Quiles-Marcucci allegedly received a lesser Christmas bonus and salary increase than two younger employees at some unspecified time (Docket No. 19-2 at ¶ 28); Defendant contends that any difference in compensation was primarily attributable to Quiles-Marcucci's lesser performance relative to her peers (Docket No. 33-3 at 12-13). Quiles-Marcucci also contends that she complained to Defendant about the harassment by Milagros Quiles and Valedón in 2006 and 2007 (Docket No. 19-2 at ¶ 30); Defendant contends that she made no such complaints prior to filing her charges before the Equal Employment Opportunity Commission ("EEOC") (Docket No. 33-4 at 13).

On December 10, 2007, Quiles-Marcucci stopped reporting to work to receive treatment for her mental and emotional condition. (Id. at 33-35.) On December 12, 2007, medical experts at San Juan Capestrano Hospital diagnosed Quiles-Marcucci with severe mental depression (Docket No. 28-4); Defendant insists it received no notice of this diagnosis (Docket No. 33-4). Quiles-Marcucci has been unable to work because of her depression. (Docket No. 28-3 at 12, 15).

On March 11, 2008, Quiles-Marcucci filed a discrimination charge against Defendant before the EEOC, alleging unequal compensation and treatment due to sex, age, and disability discrimination, failure to accommodate her disability, and workplace harassment. (Docket No. 28-4.) On March 20, 2008, Defendant sent Quiles-Marcucci a letter terminating her due to her continued absence from work, and asserting that Defendant had met its legal obligation to keep her position open for one year from her first treatment by the SIF. (Docket No. 17-5.) Defendant replaced Quiles-Marcucci with Milton González, a twenty-four-year-old employee with less seniority. (Docket No. 19-2 at ¶ 38.) Quiles-Marcucci alleges that Torres and González have also stayed on medical leave for over one year but were not terminated by Defendant. (Id. at ¶ 35.) Torres' testimony is silent as to this allegation. (See Docket No. 28-3.) Defendant asserts confidential privilege with respect to its personnel records (Docket No. 33-4 at 18).
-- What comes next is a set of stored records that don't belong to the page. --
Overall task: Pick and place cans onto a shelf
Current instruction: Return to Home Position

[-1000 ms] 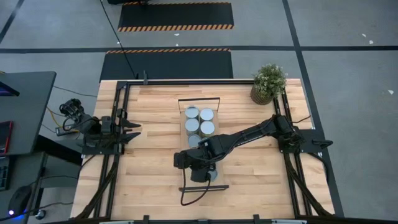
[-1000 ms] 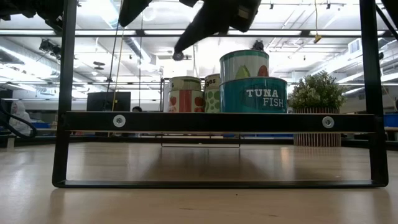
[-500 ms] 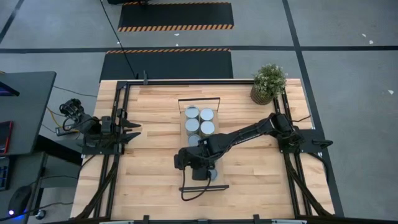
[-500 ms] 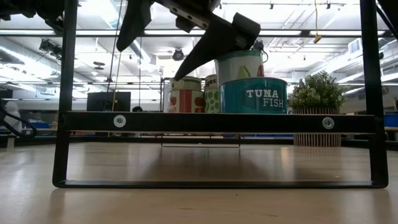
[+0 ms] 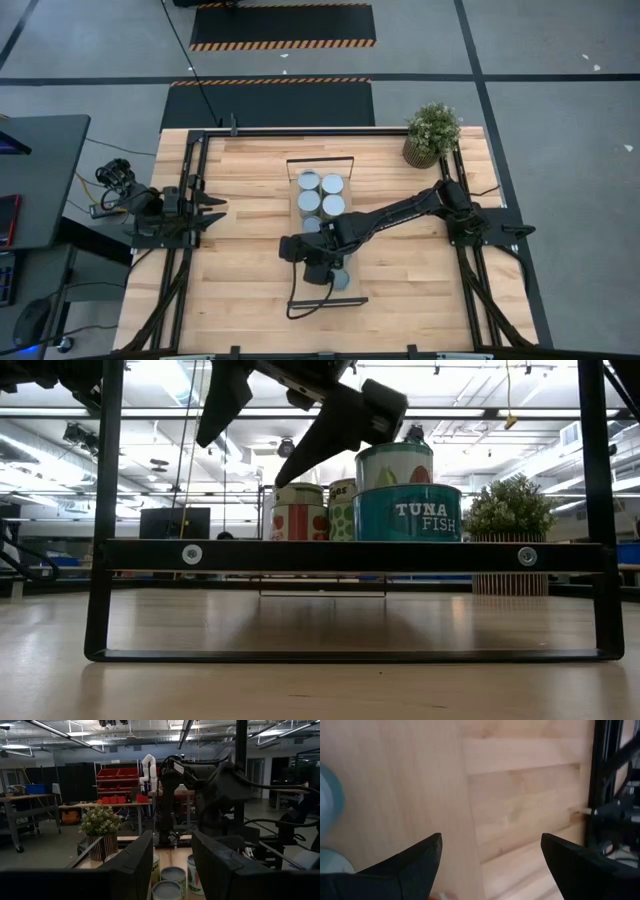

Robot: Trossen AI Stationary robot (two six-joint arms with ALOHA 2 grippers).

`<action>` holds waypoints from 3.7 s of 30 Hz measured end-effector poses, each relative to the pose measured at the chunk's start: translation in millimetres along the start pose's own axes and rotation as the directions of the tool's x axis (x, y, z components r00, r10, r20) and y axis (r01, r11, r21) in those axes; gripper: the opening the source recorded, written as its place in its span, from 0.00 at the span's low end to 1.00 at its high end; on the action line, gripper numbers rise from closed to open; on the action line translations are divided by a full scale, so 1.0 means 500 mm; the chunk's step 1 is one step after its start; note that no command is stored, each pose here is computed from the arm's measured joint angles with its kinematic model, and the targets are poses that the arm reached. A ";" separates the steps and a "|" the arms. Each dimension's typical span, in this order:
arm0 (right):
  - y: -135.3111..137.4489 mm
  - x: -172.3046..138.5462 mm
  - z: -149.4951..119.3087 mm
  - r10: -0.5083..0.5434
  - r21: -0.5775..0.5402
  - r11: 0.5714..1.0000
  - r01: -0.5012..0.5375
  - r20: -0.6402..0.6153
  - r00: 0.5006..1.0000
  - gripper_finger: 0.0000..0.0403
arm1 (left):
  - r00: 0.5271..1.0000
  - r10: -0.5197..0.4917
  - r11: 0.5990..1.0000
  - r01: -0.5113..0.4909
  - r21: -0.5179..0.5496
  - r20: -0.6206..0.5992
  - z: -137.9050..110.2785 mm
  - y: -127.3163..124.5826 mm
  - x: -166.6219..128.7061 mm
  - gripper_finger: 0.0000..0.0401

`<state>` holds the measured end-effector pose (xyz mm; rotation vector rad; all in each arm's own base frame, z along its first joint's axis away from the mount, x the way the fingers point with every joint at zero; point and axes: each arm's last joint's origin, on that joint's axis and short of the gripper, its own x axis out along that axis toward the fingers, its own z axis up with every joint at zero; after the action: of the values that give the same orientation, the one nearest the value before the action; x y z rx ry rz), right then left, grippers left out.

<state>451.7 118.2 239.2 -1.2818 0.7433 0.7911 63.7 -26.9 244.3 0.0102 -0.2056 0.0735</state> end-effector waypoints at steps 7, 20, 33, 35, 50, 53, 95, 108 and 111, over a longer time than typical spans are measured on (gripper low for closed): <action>-0.013 -0.054 -0.002 -0.054 0.050 0.997 0.054 -0.001 0.999 0.87 | 1.000 0.000 1.000 0.000 0.000 0.000 0.000 0.000 0.000 0.35; -0.016 -0.270 -0.037 -0.185 0.610 0.785 0.109 0.064 0.981 0.86 | 1.000 0.000 1.000 0.000 0.000 0.000 0.000 0.000 0.000 0.35; 0.144 -0.369 -0.071 -0.468 0.841 0.512 0.177 0.100 0.878 0.86 | 1.000 0.000 1.000 0.000 0.000 0.000 0.000 0.000 0.000 0.35; 0.170 -0.368 -0.076 -0.486 0.861 0.480 0.170 0.099 0.868 0.86 | 1.000 0.000 1.000 0.000 0.000 0.000 0.000 0.000 0.000 0.35; 0.289 -0.398 -0.105 -0.675 0.946 0.275 0.170 0.065 0.735 0.86 | 1.000 0.027 0.940 -0.024 0.340 -0.002 0.000 0.002 0.000 0.35; 0.305 -0.398 -0.104 -0.704 0.954 0.247 0.172 0.055 0.708 0.86 | 1.000 0.026 0.943 -0.024 0.332 -0.003 0.000 0.002 0.000 0.35; 0.600 -0.304 -0.219 -0.934 0.991 0.130 0.023 0.114 0.337 0.86 | 1.000 -0.021 0.998 0.021 -0.066 -0.007 -0.035 -0.011 0.004 0.35; 0.595 -0.323 -0.272 -0.972 0.993 -0.030 0.112 -0.055 0.228 0.86 | 0.976 0.216 0.976 -0.215 0.031 -0.039 -0.041 0.013 0.011 0.35; 0.593 -0.327 -0.294 -0.969 0.983 -0.118 0.139 -0.145 0.202 0.86 | 0.944 0.323 0.944 -0.316 0.095 -0.068 -0.050 0.024 0.013 0.35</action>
<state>107.9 -10.3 199.5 0.0438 -0.3358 -0.2286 74.1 -14.1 221.4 0.0564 -0.1190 0.4071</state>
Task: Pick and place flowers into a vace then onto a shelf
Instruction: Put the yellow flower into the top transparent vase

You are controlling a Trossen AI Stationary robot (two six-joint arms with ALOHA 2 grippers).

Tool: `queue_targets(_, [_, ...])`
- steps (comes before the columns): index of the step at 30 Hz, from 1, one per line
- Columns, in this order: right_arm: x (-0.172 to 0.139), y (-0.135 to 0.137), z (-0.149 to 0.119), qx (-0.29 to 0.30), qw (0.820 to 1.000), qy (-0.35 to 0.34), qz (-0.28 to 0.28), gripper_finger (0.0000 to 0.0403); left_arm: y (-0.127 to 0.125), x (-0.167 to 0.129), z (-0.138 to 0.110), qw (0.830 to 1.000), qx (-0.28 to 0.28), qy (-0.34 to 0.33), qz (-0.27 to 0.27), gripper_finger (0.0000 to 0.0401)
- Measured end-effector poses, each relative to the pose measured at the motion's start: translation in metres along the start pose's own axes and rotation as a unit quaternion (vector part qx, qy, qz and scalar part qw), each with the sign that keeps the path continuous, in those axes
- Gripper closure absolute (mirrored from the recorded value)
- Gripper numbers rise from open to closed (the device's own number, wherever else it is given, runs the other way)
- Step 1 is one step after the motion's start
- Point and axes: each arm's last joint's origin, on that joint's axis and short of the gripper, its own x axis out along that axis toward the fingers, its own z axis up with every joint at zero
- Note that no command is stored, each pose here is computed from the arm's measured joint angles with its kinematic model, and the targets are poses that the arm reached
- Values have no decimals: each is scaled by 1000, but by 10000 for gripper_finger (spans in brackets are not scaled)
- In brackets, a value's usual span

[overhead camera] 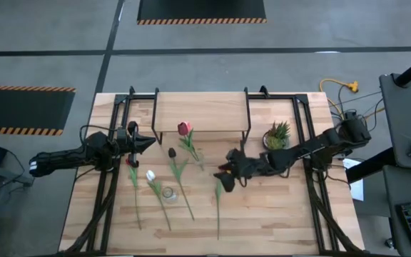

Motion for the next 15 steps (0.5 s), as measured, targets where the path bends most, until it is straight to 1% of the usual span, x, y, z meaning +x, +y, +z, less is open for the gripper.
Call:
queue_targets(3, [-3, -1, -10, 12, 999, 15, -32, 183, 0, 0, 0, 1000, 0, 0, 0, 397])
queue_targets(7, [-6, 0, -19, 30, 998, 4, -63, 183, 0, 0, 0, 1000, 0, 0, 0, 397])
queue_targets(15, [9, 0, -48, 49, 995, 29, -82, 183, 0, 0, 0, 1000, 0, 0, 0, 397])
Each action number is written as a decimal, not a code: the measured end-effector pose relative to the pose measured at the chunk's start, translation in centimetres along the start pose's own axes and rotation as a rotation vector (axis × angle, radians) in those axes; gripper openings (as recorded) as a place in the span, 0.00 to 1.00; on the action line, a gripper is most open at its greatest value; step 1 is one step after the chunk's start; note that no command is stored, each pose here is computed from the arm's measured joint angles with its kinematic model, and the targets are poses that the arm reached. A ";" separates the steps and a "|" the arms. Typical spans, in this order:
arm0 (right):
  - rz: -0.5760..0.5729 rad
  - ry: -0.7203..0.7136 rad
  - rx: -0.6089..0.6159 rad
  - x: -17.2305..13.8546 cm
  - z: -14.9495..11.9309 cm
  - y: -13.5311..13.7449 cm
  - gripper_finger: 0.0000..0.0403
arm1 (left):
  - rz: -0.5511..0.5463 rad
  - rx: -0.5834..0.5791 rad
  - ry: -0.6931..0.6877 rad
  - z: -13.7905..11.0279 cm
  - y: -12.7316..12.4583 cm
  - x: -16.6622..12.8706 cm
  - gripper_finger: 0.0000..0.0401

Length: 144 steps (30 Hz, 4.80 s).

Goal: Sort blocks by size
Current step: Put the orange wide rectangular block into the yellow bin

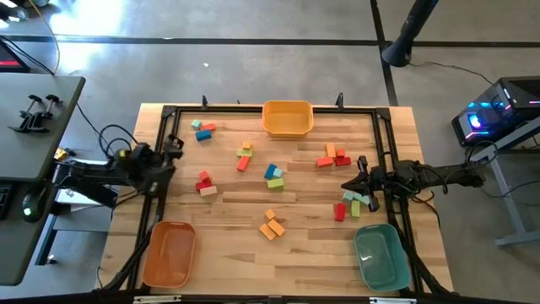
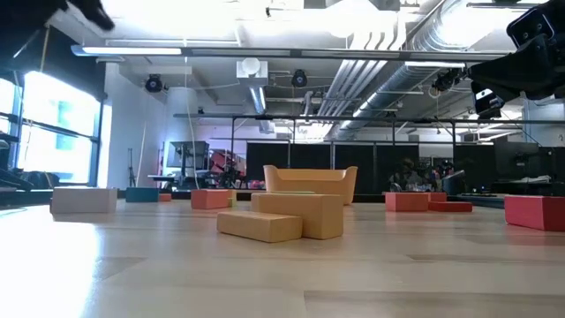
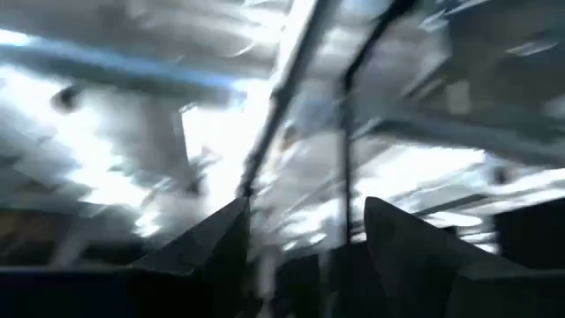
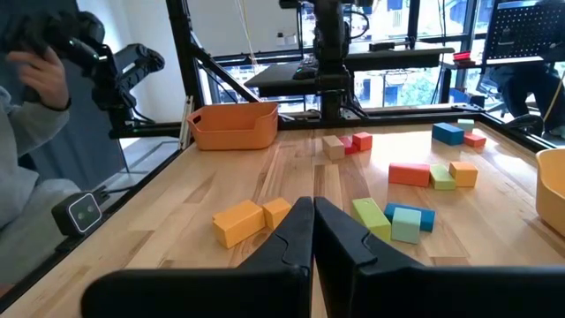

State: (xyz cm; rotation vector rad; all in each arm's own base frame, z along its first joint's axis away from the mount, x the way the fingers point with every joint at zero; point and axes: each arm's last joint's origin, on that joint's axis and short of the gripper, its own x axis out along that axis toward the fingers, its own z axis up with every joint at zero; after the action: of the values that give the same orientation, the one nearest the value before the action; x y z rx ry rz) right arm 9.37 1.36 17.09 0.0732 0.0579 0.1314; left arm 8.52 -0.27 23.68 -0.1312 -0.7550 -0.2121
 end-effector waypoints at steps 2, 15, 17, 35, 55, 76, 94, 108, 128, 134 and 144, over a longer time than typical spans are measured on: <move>0.000 0.000 0.000 0.0 0.0 0.0 0.00 | -0.040 0.051 0.010 -0.2 0.0 0.2 0.52; 0.000 0.000 0.000 0.0 0.0 0.0 0.00 | 0.334 0.243 0.599 -3.8 3.1 8.2 0.52; 0.000 0.000 0.000 0.0 0.0 0.0 0.00 | 0.561 0.315 0.833 -5.3 4.2 8.9 0.52; 0.000 0.000 0.000 0.0 0.0 0.0 0.00 | 1.091 0.132 1.288 -16.7 6.9 6.5 0.74; 0.000 0.000 0.000 0.0 0.0 0.0 0.00 | 1.281 0.039 1.348 -21.2 7.3 3.3 0.51; 0.000 0.008 0.000 0.1 -0.1 0.0 0.00 | 0.368 0.273 1.247 -13.8 4.1 14.9 0.24; -0.001 0.014 0.000 0.1 -0.1 0.0 0.00 | 0.158 0.464 1.787 -15.3 -1.9 21.4 0.24; -0.001 0.013 0.000 0.1 -0.1 0.0 0.00 | 0.952 -0.372 1.853 -7.8 -15.1 15.8 0.24; -0.001 0.013 0.000 0.1 -0.1 0.0 0.00 | 1.056 -0.521 1.737 -7.2 -20.7 9.8 0.24; -0.001 0.013 0.000 0.1 -0.1 0.0 0.00 | 0.852 -0.193 1.618 -7.1 -13.6 14.0 0.24; -0.001 0.013 0.000 0.1 -0.1 0.0 0.00 | 0.932 0.104 1.314 -9.6 7.2 20.5 0.24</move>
State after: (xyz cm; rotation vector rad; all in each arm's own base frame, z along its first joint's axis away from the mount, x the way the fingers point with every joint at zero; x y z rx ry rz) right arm 9.46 1.37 17.00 0.0721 0.0708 0.1309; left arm 31.12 1.94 30.60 -0.1942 0.6409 0.6058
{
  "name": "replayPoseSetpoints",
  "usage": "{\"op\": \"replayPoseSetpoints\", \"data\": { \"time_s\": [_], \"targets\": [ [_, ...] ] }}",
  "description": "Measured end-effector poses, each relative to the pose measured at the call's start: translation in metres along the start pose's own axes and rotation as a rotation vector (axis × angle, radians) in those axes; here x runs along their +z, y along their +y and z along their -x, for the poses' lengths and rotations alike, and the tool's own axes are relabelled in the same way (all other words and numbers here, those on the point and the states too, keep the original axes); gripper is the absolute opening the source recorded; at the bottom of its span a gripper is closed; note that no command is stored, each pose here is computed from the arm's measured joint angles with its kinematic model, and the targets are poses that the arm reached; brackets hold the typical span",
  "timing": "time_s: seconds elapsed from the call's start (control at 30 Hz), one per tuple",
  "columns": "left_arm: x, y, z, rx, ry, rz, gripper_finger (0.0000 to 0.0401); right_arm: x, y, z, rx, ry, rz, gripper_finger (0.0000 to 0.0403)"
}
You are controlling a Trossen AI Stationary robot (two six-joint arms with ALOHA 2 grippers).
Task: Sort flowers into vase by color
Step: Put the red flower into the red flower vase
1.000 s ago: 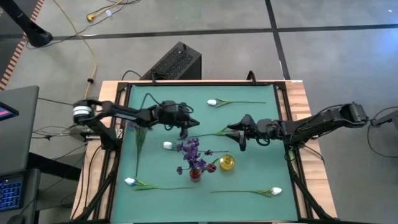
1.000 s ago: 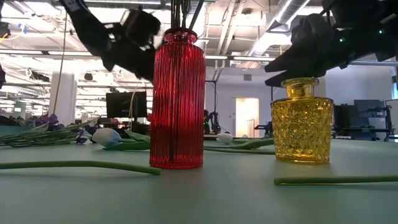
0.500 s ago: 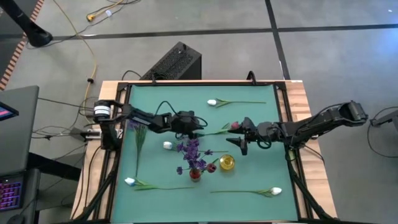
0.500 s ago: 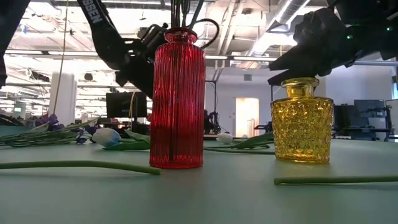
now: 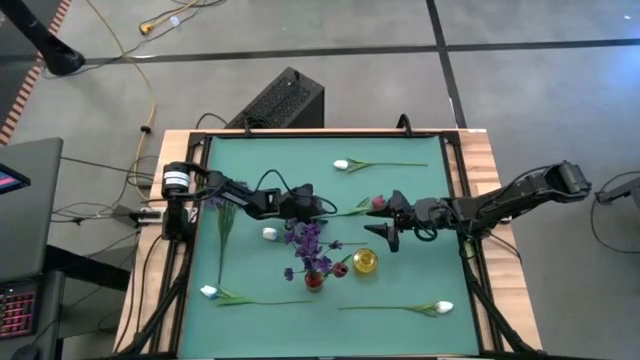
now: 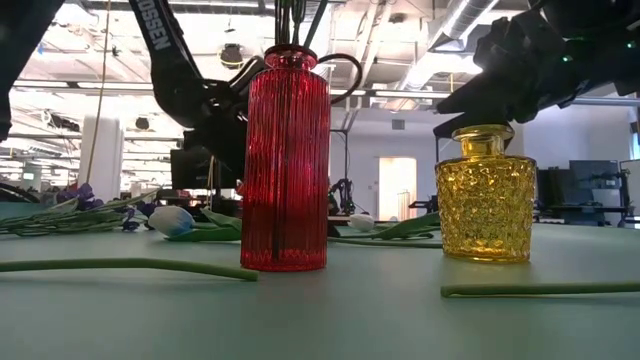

At the time of her discharge, Quiles-Marcucci was still under treatment by the SIF, which had not cleared her for work. (Docket No. 17-2 at 34-35.)

On August 18, 2008, Plaintiffs commenced this case in federal court. (Docket No. 1.) On April 6, 2009, Defendant moved for summary judgment (Docket No. 9); Plaintiffs opposed on May 18, 2009 (Docket No. 22); Defendant replied on June 11, 2009 (Docket No. 30).

II. Summary Judgment under Rule 56(c)

We grant a motion for summary judgment "if the pleadings, the discovery and disclosure materials on file, and any affidavits show that there is no genuine issue as to any material fact and the movant is entitled to judgment as a matter of law." Fed.R.Civ.P. 56(c). A factual dispute is "genuine" if it could be resolved in favor of either party, and "material" if it potentially affects the outcome of the case. Calero-Cerezo v. U.S. Dep't of Justice, 355 F.3d 6, 19 (1st Cir. 2004).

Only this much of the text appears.